*ACTION ITEM*. Return the data exactly, with all pictures removed.
_ _ _ _
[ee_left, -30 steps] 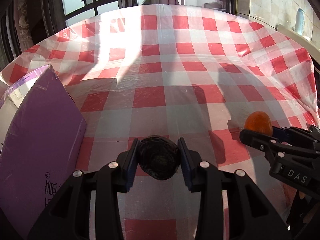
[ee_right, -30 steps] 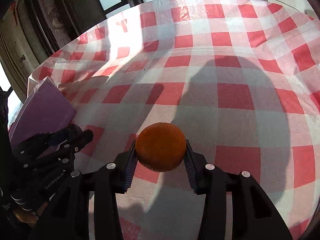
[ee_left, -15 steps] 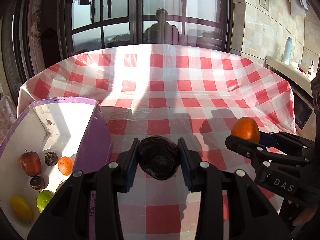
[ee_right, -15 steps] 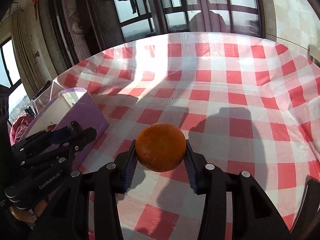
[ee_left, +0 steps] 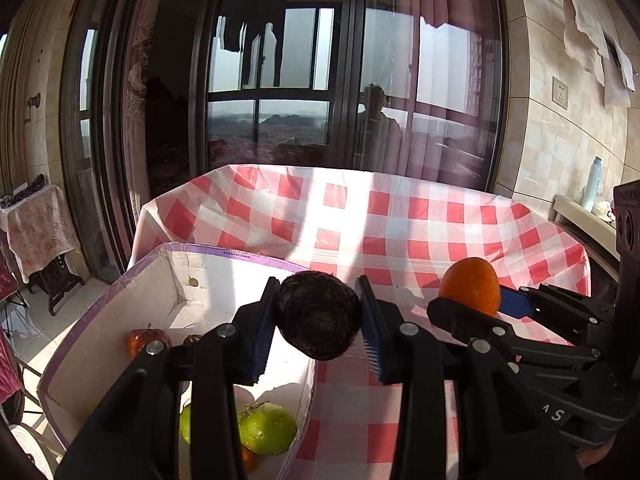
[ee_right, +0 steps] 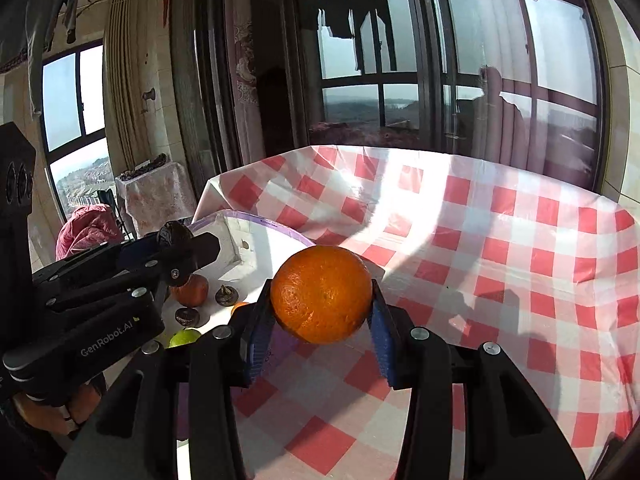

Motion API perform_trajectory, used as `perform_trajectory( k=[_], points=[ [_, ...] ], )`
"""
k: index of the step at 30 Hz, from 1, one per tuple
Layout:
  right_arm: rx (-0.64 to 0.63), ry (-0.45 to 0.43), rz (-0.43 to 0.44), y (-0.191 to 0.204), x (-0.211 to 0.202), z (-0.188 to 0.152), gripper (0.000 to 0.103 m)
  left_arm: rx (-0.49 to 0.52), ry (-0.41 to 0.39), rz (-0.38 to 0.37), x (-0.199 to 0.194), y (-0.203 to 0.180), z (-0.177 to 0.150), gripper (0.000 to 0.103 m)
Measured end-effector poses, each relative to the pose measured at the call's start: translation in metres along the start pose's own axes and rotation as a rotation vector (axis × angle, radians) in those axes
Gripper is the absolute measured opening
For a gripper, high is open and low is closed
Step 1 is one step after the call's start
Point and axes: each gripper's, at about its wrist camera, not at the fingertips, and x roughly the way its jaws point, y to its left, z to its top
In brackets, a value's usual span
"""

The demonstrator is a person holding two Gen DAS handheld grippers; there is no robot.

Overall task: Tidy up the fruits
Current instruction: 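Lower the date and orange into the box and open both tools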

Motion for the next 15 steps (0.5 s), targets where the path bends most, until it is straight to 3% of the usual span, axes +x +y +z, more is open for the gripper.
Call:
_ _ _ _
*WRITTEN SOLUTION*.
[ee_left, -30 steps] 
[ee_right, -30 steps] 
[ee_left, -15 steps] 
[ee_right, -15 steps] 
[ee_left, +0 steps] 
[ee_right, +0 steps] 

Motion API perform_trajectory, used as `perform_trajectory( k=[_], points=[ [_, ...] ], )`
"""
k: index of the step at 30 Hz, from 1, one per tuple
Layout:
  right_arm: rx (-0.64 to 0.63), ry (-0.45 to 0.43), rz (-0.43 to 0.44), y (-0.191 to 0.204), x (-0.211 to 0.202), z (-0.188 to 0.152), gripper (0.000 to 0.103 m)
  left_arm: rx (-0.49 to 0.52), ry (-0.41 to 0.39), rz (-0.38 to 0.37), x (-0.199 to 0.194), y (-0.203 to 0.180), z (-0.177 to 0.150), gripper (0.000 to 0.103 m)
Measured end-effector poses, each relative to the pose measured at the call's start: translation in metres along the start pose's own axes and rotation as a rotation vector (axis × angle, radians) in those axes
Gripper is the absolute measured opening
For a gripper, high is open and low is closed
Step 1 is one step after the call's start
Point and axes: each gripper's, at about its wrist camera, not at the fingertips, and x roughly the way its jaws point, y to its left, z to its top
In brackets, a value's usual span
"""

The demonstrator is a person holding two Gen DAS handheld grippers; there is no robot.

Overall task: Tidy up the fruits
Current instruction: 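Lower the date and orange into the box and open both tools
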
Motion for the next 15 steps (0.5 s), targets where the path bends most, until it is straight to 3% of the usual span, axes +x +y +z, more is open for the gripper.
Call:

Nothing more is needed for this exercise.